**Exercise details**
Your answer must be an exact transcription of the data, with every picture omitted.
'''
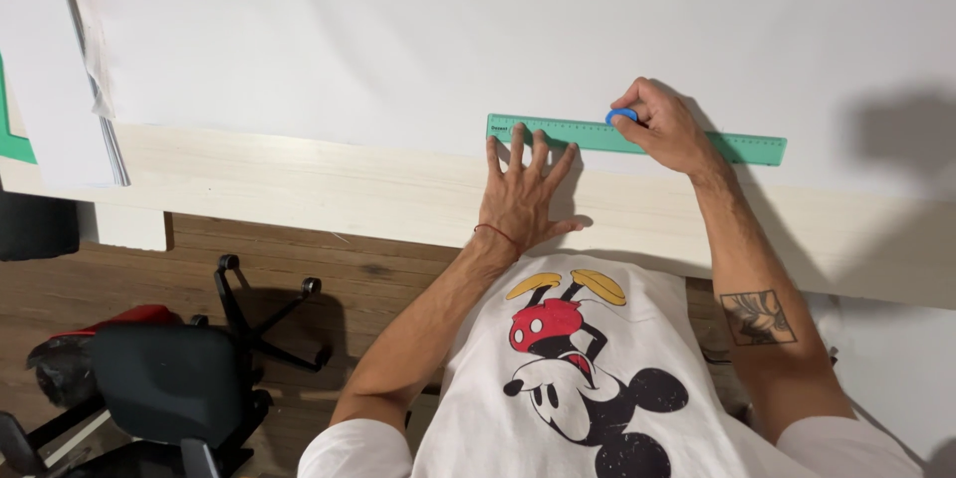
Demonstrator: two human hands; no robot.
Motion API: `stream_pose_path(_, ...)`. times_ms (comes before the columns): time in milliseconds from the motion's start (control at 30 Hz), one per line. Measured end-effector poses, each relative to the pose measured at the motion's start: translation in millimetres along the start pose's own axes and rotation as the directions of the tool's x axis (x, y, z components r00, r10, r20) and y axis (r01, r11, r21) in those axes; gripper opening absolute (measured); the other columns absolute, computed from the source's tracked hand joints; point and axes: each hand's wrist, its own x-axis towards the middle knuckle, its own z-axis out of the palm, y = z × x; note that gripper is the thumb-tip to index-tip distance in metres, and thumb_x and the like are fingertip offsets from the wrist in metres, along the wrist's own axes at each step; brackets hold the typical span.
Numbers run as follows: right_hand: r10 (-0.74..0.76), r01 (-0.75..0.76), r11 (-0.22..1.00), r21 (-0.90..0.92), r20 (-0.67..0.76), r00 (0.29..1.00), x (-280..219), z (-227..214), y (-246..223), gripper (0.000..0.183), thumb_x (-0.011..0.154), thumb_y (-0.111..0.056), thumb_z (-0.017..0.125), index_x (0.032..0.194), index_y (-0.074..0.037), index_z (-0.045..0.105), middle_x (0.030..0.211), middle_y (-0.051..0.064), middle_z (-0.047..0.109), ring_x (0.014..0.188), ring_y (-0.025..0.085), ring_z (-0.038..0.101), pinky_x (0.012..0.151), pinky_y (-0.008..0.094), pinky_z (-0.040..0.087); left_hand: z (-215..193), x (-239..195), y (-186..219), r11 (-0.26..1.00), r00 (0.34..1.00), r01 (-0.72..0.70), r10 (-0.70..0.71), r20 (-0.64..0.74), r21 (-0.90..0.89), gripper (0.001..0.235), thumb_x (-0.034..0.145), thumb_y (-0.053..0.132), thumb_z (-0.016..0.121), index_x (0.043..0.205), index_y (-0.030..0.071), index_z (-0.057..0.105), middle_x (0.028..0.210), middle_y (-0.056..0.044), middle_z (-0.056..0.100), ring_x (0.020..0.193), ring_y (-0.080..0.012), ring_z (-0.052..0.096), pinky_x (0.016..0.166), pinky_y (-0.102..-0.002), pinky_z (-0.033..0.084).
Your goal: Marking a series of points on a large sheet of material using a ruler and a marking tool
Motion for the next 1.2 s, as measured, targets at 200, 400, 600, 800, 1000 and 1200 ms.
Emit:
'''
**Solved problem**
Demonstrator: two human hands; no robot.
Motion API: `stream_pose_path(_, ...)`. times_ms (comes before the columns): time in milliseconds from the motion's start (control at 30 Hz), one per line. Measured end-effector poses, each relative to the pose measured at the motion's start: translation in millimetres along the start pose's own axes and rotation as the directions of the tool's x axis (x, y, z components r00, r10, r20) and y axis (r01, r11, r21) in those axes; gripper opening absolute (measured); the other columns absolute, computed from the source's tracked hand joints; point and axes: each hand's wrist, its own x-axis towards the middle knuckle, its own z-axis out of the palm, y = z × x; note that gripper is the thumb-tip to index-tip distance in metres, and thumb_x and the like are fingertip offsets from the wrist in metres, along the wrist's own axes at each step; brackets hold the typical span.
Numbers run as follows: right_hand: r10 (-0.74..0.76), r01 (-0.75..0.76), r11 (-0.22..1.00), r21 (-0.90..0.92), r20 (-0.67..0.76), r00 (0.29..1.00), x (-280..219), z (-227..214), y (-246..223), gripper (0.000..0.183), thumb_x (-0.011..0.154), thumb_y (-0.111..0.056), thumb_z (-0.017..0.125), index_x (0.032..0.194), index_y (-0.074..0.037), index_z (-0.045..0.105), middle_x (0.030..0.211), middle_y (-0.051..0.064), middle_z (-0.047..0.109), ring_x (0.014..0.188), ring_y (-0.025..0.085), ring_z (-0.038..0.101), pinky_x (0.012..0.151), pinky_y (-0.008..0.094), pinky_z (-0.040..0.087); left_hand: z (-215..193), x (-239..195), y (-186..219), r11 (-0.26..1.00), r00 (0.34..1.00), r01 (-0.72..0.70), r10 (-0.70..0.71), r20 (-0.64..0.74), r21 (-0.90..0.89), gripper (0.001..0.235), thumb_x (-0.034..0.145), thumb_y (-0.053..0.132), thumb_z (-0.016..0.121), index_x (0.043..0.205), index_y (-0.030..0.071), index_z (-0.057..0.105), middle_x (0.028..0.210), middle_y (-0.056..0.044), middle_z (-0.056..0.100), ring_x (0.020..0.193), ring_y (-0.080..0.012), ring_z (-0.052..0.096), pinky_x (0.016..0.166), pinky_y (-0.102..-0.002), pinky_z (-0.033..0.084).
Your goal: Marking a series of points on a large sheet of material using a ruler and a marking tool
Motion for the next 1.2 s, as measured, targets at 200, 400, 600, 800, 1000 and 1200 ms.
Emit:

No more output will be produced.